Influence of Air Gap and Antiscatter Grid on Pediatric Fluoroscopy and Angiography Image Quality
Abstract
Purpose
X-ray angiography systems are used to diagnose and treat pediatric congenital heart disease. Among the substantial variability in this patient population is that patient weight ranges from <1 kg premature infants to large adolescents. Given that the X-ray scatter to primary ratio decreases from large to small patients, the efficacy of an air gap or anti-scatter grid to mitigate scatter remains uncertain. The primary aim of this work was to assess the relative dose efficiency of an air gap versus a grid for pediatric patients and suggest a patient weight below which the anti-scatter grid should not be used.
Methods
Water-equivalent phantoms with thickness 6-24 cm were used with embedded test objects positioned at the X-ray system isocenter. The X-ray technique was manually set for each phantom thickness (0.4 mm focal spot, 56 kV, 3.4 ms, 0.3 mm Cu, phantom-specific mA). The air gap was modified by setting the X-ray source to detector distance (SID) to 107 and 120 cm. Test object SNR was measured with and without the OEM ratio 15:1 grid (r15). Analytical methods estimated pixel-specific snr2 contributions to test object SNR2, thus providing for the use of iodine disks and spatially complex pediatric implantable devices as test objects.

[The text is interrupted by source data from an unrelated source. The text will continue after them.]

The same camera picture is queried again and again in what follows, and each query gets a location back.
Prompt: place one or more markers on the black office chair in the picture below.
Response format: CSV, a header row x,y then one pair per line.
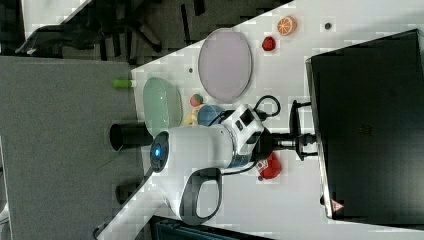
x,y
96,22

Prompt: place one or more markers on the black cylinder table leg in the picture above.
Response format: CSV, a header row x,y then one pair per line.
x,y
124,191

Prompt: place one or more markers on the blue crate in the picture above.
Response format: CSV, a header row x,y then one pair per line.
x,y
170,229

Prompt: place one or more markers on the red strawberry toy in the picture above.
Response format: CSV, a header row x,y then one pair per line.
x,y
269,44

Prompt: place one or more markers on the lavender oval plate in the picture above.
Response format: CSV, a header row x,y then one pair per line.
x,y
225,64

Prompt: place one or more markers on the red ketchup bottle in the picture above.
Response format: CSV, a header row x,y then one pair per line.
x,y
269,168

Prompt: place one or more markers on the blue cup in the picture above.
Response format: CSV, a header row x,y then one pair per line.
x,y
209,114

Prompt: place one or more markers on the yellow banana toy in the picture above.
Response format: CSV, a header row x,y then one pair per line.
x,y
192,118

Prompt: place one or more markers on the black toaster oven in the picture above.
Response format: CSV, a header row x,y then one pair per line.
x,y
367,104

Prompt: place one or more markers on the black oven door handle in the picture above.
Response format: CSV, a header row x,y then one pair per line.
x,y
294,116

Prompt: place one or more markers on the green oval bowl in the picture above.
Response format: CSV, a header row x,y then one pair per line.
x,y
162,105

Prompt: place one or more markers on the orange slice toy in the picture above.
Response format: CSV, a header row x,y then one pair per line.
x,y
287,25

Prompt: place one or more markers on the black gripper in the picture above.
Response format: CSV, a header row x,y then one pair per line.
x,y
269,142

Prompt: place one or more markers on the red green apple toy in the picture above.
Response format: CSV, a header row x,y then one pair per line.
x,y
196,100

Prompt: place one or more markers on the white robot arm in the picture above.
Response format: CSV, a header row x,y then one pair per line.
x,y
183,158

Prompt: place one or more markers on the green marker pen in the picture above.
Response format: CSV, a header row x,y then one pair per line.
x,y
124,83

Results were referenced to real patient effective thickness and weight to establish a patient weight below which the anti-scatter grid should not be used.
Results
For all phantom thicknesses, test object SNR was highest using a 120 cm air gap, non-grid technique and lowest when the anti-scatter grid was used (independent of SID). The 24 cm phantom thickness was consistent with effective thickness of ~60 kg patients.
Conclusion
For less than ~60 kg patients, the radiation dose efficiency of fluoroscopy and angiography imaging can be maximized by the use of a long air gap, non-grid imaging technique.